Well, that’s my list so far- subject to revision without notice. The vast majority of them qualify as picking nits- and they are. If you can damn with faint praise, then you should also be able to praise with faint damning- and this certainly qualifies as that. Most of the problems here only became apparent (or their solutions became apparent) long after Ocaml was mature and set. For example, it’s only be recently that multi-threading has been a big deal. And the usefullness of monads and lazy evaluation for functional programming weren’t understood until the late nineties/early 21st, a decade after Ocaml’s formative years. So this whole post mostly amounts to whining that the Ocaml developers weren’t even more insightfull and foresightfull than they were. And, compared to the major revisions Ocaml’s “age-mates” Java and Perl have gone through, it’s stood up well with the passing of time.
No lanuage is perfect, including Ocaml. And to continue to improve we must understand what has gone before- both what worked, and what didn’t.
26 Comments
As for issue #1 (lack of parallelism) what about JoCaml?
Is deforestation related to Bird-Meertens Formalism? I was reading this introduction this afternoon, which dates from the 90s. http://cs.anu.edu.au/people/Clem.Baker-Finch/AFP/nzfpdc-squiggol.ps.gz
Curious if this is an actual real world example of it.
Concerning your first point, JoCaml makes parallel and distributed programming a breeze, through the use of message passing and joins, rather than shared state. I have used it, and it took about three hours to convert a single-threaded simulation into a distributed implementation that works across an arbitrary number of cores/computers.
>>> And if two humans can’t agree on whether a particular piece of code is well formatted or not, what hope does the computer have to figure out the situation?
Ugh, at least try to use your imagination a little. A syntax could easily require that indentation be done only using spaces or only using tabs. Mixing spaces and tabs for indentation has always been bad, but if you only use one of the other (and don’t rely on tabs lining up at certain positions) you can easily rely on indentation to deduce meaning. It’s not complicated.
An interesting blog post with plenty to ponder on, and what’s about to erupt?
A flamewar about whether whitespace should be significant. Ugh.
Additional gripe:
Making hash keys in a typed language like OCaML SUCKS. Rather than treating a string as an array of bits (like char arrays in C/C++) you have to bitmask over different offsets of the same character.
Pain in my ass…
As far as distributed computing goes: Check out jocaml. It’s a join calculus implementation for ocaml. It’s experimental, but it worked on my box.
s/peroid/period/
Just to prove I was paying attention. ;)
Your post is so vapid. Why Ocaml Sucks? Not only are most of your criticisms either patently wrong or misleadingly overstated, but you make empty arguments to support an empty conclusion.
“No lanuage is perfect, including Ocaml. And to continue to improve we must understand what has gone before- both what worked, and what didn’t.”
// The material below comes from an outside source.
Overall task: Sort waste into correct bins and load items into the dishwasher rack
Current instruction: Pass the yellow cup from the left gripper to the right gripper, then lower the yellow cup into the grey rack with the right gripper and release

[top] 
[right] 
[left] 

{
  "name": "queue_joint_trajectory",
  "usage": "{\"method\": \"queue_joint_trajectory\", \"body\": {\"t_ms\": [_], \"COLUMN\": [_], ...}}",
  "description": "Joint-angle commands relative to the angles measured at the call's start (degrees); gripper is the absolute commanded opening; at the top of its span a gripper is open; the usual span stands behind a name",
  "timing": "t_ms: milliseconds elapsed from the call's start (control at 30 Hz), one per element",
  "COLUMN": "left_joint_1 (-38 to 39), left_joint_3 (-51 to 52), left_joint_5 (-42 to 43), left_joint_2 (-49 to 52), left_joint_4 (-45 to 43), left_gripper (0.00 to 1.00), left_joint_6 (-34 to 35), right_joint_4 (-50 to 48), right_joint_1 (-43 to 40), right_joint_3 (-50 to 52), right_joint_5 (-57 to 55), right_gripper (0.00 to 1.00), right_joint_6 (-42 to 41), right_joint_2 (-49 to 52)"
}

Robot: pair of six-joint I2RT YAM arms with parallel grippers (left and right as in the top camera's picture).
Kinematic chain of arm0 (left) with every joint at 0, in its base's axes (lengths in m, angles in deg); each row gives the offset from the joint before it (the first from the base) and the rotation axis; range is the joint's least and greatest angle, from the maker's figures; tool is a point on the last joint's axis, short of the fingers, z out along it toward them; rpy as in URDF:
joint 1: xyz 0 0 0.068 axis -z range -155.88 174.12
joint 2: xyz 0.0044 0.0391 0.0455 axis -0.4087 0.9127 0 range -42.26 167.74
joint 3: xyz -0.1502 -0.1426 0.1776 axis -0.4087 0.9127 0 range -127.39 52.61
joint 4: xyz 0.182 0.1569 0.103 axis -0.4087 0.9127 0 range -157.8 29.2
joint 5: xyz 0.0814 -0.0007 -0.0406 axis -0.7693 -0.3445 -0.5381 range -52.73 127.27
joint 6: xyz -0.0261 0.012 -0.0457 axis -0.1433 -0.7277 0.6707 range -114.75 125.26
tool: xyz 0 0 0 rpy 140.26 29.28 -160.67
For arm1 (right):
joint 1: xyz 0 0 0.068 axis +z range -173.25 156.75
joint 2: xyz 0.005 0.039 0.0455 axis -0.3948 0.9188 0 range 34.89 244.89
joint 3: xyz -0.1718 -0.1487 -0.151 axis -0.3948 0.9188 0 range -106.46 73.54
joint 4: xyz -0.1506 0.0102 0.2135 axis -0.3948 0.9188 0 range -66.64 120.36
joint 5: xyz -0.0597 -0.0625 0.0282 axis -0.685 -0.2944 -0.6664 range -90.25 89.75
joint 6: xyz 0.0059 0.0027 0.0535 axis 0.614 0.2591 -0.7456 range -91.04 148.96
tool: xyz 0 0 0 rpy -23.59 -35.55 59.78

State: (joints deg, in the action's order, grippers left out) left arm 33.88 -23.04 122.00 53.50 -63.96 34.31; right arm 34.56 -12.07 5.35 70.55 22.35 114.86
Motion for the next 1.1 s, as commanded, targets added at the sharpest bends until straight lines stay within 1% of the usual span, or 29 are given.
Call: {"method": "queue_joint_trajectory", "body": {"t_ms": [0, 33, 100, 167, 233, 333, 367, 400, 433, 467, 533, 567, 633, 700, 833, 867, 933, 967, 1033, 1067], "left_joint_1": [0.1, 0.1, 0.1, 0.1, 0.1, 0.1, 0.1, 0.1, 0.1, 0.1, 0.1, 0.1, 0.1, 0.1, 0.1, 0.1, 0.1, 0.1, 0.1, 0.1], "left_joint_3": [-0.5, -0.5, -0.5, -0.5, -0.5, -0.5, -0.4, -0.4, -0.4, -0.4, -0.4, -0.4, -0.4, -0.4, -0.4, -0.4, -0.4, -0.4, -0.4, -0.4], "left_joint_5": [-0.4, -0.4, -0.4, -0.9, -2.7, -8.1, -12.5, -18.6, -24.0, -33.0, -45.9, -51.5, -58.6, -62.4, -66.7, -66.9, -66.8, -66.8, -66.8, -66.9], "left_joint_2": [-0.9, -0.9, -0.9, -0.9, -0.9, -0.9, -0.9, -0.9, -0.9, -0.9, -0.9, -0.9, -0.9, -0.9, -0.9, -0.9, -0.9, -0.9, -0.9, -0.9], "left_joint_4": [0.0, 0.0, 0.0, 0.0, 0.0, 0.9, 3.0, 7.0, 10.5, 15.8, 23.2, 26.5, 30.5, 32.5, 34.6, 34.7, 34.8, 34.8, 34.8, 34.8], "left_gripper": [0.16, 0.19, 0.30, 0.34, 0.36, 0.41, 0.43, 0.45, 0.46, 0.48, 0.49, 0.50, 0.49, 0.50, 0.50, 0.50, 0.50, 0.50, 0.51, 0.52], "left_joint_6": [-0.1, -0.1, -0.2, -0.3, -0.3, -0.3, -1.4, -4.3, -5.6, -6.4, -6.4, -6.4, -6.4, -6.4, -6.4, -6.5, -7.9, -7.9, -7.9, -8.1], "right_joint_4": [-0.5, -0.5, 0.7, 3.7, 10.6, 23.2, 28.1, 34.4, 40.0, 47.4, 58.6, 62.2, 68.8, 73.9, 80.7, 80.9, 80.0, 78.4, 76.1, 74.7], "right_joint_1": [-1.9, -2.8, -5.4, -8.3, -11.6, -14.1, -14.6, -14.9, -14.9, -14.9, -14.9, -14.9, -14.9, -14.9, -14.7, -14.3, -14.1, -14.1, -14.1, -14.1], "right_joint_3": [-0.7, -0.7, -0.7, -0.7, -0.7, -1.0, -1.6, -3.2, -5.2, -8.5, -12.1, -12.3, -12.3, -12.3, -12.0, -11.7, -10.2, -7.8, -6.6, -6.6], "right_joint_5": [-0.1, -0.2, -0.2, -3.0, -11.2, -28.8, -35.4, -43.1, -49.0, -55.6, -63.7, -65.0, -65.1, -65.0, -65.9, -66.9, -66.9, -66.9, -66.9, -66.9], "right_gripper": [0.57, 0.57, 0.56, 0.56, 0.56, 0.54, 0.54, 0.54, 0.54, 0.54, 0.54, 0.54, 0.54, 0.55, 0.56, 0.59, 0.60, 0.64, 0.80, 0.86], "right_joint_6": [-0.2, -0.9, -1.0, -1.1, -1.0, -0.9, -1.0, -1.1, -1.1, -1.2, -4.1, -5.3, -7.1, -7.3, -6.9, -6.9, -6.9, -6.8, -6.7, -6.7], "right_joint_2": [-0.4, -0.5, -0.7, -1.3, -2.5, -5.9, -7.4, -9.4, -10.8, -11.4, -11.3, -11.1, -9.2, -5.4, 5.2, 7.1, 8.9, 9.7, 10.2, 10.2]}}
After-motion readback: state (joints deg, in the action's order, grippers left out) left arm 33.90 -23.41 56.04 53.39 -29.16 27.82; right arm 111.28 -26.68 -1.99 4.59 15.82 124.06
I don’t think there is a single person on earth claiming that Ocaml is a perfect language. Your tone of voice in this entire article is so agressive as if you are vehemently trying to prove the obvious against some unreasonable Ocaml extremist.
You could have almost written an insightful article had you taken a reasonable stance that every tool has its success and failures and presented a list of shortcomings you have found in your particular use, but you decided to go sensationalist and try to get more people to read this trite post by appealing to hyperbole and a name-calling title.
Mr. Veer,
You need to seriously take a valium. I didn’t find his post to be anti-Ocaml at all. There’s nothing wrong (and in fact it’s healthy) with critiquing your favorite language. So I applaud him for doing it. I wish the Ruby fanatics would have done the same thing — it would have helped their reputability immensely. As for vapid…what’s vapid about the fact that it has a global interpreter lock?? I get the impression you’re some kind of Ocaml fanboi and can’t handle it when your favorite toy gets criticized. If so, you’re in the wrong line of work.
Mr. Hurt,
Nice job however I do take issue with this statement:
“The design patterns of a top-5% Java programmer is not all that different from the design philosophy of a bottom-30%’er.”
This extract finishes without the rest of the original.